Bug 73644

Summary:

regex UTF-8 still broken

Product:

[Retired] Red Hat Linux

Reporter:

jeroen <jeroen>

Component:

glibc

Assignee:

Jakub Jelinek <jakub>

Status:

CLOSED NOTABUG

QA Contact:

Brian Brock <bbrock>

Severity:

medium

Docs Contact:

Priority:

medium

Version:

8.0

CC:

fweimer

Target Milestone:

---

Target Release:

---

Hardware:

i386

OS:

Linux

Whiteboard:

Fixed In Version:

Doc Type:

Bug Fix

Doc Text:

Story Points:

---

Clone Of:

Environment:

Last Closed:

2003-04-22 07:12:21 UTC

Type:

---

Regression:

---

Mount Type:

---

Documentation:

---

CRM:

Verified Versions:

Category:

---

oVirt Team:

---

RHEL 7.3 requirements from Atomic Host:

Cloudforms Team:

---

Target Upstream Version:

Embargoed:

Attachments:

Description	Flags
test code	none

Description jeroen 2002-09-07 18:06:25 UTC

After the re_match fix in glibc-2.2.93, i've tested syntax highlighting of UTF-8
files again (a .schemas file for example).

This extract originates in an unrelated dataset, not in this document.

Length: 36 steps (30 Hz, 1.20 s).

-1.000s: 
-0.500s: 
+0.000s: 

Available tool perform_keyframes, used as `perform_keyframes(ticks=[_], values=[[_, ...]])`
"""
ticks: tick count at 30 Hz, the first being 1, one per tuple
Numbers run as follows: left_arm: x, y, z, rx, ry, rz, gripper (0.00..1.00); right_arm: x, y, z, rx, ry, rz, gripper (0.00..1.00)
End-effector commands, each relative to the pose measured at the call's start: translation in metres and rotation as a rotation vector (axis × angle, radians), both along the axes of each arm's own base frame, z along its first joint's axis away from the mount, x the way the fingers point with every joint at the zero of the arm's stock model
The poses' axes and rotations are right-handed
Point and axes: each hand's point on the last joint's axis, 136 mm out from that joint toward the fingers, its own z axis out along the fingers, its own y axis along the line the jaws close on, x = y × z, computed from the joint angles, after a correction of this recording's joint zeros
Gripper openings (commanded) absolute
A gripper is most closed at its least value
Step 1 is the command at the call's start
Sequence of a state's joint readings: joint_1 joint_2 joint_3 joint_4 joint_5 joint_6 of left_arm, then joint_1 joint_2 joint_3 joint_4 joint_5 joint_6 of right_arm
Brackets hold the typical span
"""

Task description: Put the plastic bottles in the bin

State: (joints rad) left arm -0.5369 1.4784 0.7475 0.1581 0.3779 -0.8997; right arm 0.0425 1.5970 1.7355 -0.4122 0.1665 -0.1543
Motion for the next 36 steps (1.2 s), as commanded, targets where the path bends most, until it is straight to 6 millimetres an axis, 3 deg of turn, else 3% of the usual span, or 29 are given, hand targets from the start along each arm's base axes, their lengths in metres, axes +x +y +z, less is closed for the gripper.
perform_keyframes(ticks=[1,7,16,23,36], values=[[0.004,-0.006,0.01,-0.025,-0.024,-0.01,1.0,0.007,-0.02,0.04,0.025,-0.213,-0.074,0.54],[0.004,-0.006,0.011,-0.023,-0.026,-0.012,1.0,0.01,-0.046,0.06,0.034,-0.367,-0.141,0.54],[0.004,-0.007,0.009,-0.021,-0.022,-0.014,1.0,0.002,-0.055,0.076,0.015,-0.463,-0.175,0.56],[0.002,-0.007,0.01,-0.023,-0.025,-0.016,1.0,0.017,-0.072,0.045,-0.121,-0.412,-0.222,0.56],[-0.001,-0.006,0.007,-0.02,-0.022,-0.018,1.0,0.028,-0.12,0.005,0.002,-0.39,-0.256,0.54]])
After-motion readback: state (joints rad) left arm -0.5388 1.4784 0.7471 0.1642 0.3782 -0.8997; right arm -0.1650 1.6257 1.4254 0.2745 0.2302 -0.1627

As soon as the regex methods encounter a UTF-8 character, the highlighting is
screwed up. Is there anything special that needs to be done to get this to work
properly?

I'll find out more when i have the time.

Comment 1 jeroen 2002-09-08 12:02:12 UTC

OK, i've written a small test app that shows my problem. It does a '"' re_match
on somebody name, first in UTF-8 and then in ASCII. Now the problem seems to be
that even though in UTF-8, the strings use the same number of characters on
screen, strlen counts the UTF-8 string as one character longer. It seems this is
the root of my syntax highlighting problems.

testing utf8...
blah "Gustavo Giraldez" blah asdf
length = 35
match: 6
match: 24

testing ascii...
blah "Gustavo Giraldez" blah asdf
length = 34
match: 6
match: 23

Any ideas how to fix this?

Comment 2 jeroen 2002-09-08 12:03:00 UTC

Created attachment 75484 [details]
test code

Comment 3 Jakub Jelinek 2002-09-08 20:37:00 UTC

Well, I don't find anything wrong with the testcase.
If you want to handle UTF-8, you need to
a) have current LC_CTYPE as UTF-8 locale (like setlocale(LC_CTYPE, "en_US.UTF-8") etc. -
   your testcase doesn't do this) - setlocale(LC_ALL, ""); works too
b) at least if MB_CUR_MAX > 1, use the multibyte string routines instead of
   string ones, like mbrlen and other mb* routines)
Regex in recent glibc handles multibyte character sets (such as UTF-8) well,
e.g. if LC_CTYPE is set to some UTF-8 locale, then Gir.ldez regex will match
the substring, although if LC_CTYPE was e.g. C, it would not (since in MB_CUR_MAX == 1
charsets it is 2 letters).

Comment 4 jeroen 2003-01-03 15:38:54 UTC

It's been a while since i looked at the bug in the highlighting code. I just
tried setting the locale, but i don't know in which library the method setlocale
is located, so ld complains about an undefined reference. Anyway, LANG is
already set to en_US.UTF8 here on red hat 8.0. Shouldn't that be enough?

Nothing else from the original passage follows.